Implikasi Bagi Industri Keuangan dan Kebijakan Imigrasi
Kedua isu—perluasan layanan keuangan H&R Block dan krisis visa H‑1B—menunjukkan adanya celah yang dapat dimanfaatkan oleh penyedia layanan keuangan. Konsultan pajak yang mampu memberikan nasihat investasi global akan menjadi sangat dibutuhkan oleh ekspatriat yang menghadapi ketidakpastian imigrasi.

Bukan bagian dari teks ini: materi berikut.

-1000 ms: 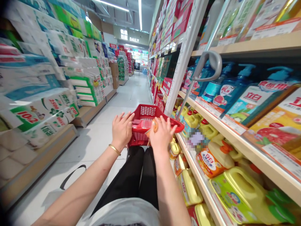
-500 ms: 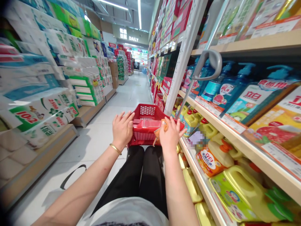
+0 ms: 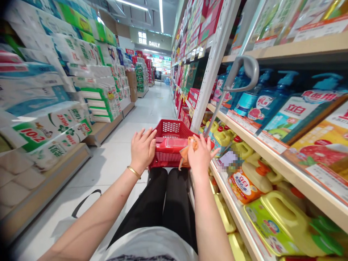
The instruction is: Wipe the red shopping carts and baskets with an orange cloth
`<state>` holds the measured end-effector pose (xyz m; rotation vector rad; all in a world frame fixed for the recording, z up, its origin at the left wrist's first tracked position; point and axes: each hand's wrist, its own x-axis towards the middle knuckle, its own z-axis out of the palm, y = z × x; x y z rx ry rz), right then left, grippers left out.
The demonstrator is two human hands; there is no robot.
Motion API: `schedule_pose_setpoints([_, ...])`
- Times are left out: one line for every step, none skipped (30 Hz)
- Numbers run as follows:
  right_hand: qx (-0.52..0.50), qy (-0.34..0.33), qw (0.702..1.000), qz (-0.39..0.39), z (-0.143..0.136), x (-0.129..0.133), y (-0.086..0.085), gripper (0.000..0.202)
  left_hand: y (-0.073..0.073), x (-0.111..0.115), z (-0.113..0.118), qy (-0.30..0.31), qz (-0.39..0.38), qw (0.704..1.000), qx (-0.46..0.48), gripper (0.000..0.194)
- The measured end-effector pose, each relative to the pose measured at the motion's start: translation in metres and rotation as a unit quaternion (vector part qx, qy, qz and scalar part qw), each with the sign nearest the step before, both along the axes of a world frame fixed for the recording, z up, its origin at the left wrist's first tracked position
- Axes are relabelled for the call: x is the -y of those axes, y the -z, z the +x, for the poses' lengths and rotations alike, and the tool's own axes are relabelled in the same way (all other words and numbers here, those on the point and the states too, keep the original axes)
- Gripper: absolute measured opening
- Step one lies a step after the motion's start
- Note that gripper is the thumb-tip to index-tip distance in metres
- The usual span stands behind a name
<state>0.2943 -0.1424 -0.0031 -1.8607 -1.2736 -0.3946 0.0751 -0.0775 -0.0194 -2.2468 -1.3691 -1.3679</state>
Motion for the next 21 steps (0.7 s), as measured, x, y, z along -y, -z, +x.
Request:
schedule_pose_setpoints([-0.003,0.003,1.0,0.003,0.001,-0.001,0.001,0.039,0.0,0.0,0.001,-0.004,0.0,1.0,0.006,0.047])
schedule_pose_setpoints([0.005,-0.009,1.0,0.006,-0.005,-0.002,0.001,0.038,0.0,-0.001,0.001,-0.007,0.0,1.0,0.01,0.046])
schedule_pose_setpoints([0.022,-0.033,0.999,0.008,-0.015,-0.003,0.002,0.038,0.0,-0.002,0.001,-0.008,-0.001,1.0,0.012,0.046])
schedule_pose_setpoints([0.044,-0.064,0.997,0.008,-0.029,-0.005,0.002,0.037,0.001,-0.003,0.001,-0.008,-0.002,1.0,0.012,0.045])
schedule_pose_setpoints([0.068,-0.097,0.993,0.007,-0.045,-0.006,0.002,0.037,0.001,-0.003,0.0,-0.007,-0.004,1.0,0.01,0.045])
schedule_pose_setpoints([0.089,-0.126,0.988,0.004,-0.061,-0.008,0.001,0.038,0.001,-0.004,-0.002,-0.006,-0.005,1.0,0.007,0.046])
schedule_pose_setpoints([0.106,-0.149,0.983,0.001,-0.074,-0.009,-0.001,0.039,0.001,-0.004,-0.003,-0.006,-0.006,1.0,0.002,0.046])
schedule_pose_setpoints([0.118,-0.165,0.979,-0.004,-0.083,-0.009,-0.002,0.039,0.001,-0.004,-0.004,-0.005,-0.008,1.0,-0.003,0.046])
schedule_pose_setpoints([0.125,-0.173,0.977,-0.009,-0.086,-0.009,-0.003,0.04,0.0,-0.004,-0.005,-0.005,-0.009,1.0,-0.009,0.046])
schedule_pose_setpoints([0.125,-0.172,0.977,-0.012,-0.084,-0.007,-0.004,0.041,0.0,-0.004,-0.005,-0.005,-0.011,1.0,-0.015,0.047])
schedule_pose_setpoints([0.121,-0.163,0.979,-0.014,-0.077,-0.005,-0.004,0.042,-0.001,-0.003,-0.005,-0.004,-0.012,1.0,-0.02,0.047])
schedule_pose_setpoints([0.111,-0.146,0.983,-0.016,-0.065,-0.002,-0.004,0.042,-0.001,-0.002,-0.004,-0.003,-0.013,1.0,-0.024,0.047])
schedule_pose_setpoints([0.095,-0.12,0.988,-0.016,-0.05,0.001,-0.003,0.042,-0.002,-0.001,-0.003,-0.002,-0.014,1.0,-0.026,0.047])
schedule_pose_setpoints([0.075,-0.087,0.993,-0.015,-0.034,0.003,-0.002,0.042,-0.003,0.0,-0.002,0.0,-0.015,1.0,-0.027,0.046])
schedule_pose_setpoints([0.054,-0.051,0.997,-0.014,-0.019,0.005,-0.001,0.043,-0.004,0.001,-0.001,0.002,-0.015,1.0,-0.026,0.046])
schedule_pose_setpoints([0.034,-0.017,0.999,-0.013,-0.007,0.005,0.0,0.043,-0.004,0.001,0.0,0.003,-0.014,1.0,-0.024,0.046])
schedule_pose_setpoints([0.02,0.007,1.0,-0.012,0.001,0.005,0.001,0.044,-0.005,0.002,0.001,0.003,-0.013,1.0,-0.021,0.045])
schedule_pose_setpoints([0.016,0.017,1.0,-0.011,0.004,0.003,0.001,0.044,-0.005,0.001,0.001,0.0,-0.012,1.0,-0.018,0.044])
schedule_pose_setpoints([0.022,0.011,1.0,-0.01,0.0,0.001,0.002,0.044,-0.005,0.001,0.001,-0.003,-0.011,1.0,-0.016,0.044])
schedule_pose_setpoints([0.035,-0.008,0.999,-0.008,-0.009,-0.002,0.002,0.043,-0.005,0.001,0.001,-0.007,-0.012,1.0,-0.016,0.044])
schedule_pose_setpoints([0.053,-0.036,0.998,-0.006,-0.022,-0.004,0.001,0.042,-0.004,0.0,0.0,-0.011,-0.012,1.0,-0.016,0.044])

Di sisi lain, pemerintah AS dan Indonesia perlu meninjau kembali kebijakan visa kerja agar tidak menimbulkan beban mental dan finansial berlebih pada pekerja migran. Penyederhanaan proses perpanjangan visa, serta pemberian jalur permanen bagi mereka yang telah berkontribusi signifikan pada ekonomi, dapat mengurangi tekanan sosial dan meningkatkan stabilitas keuangan keluarga migran.
Secara keseluruhan, kombinasi antara layanan keuangan yang lebih holistik dan reformasi kebijakan imigrasi dapat membantu pekerja migran, termasuk warga Indonesia, mengelola keuangan mereka dengan lebih baik dan membuat keputusan yang lebih tepat mengenai masa depan karier dan tempat tinggal mereka.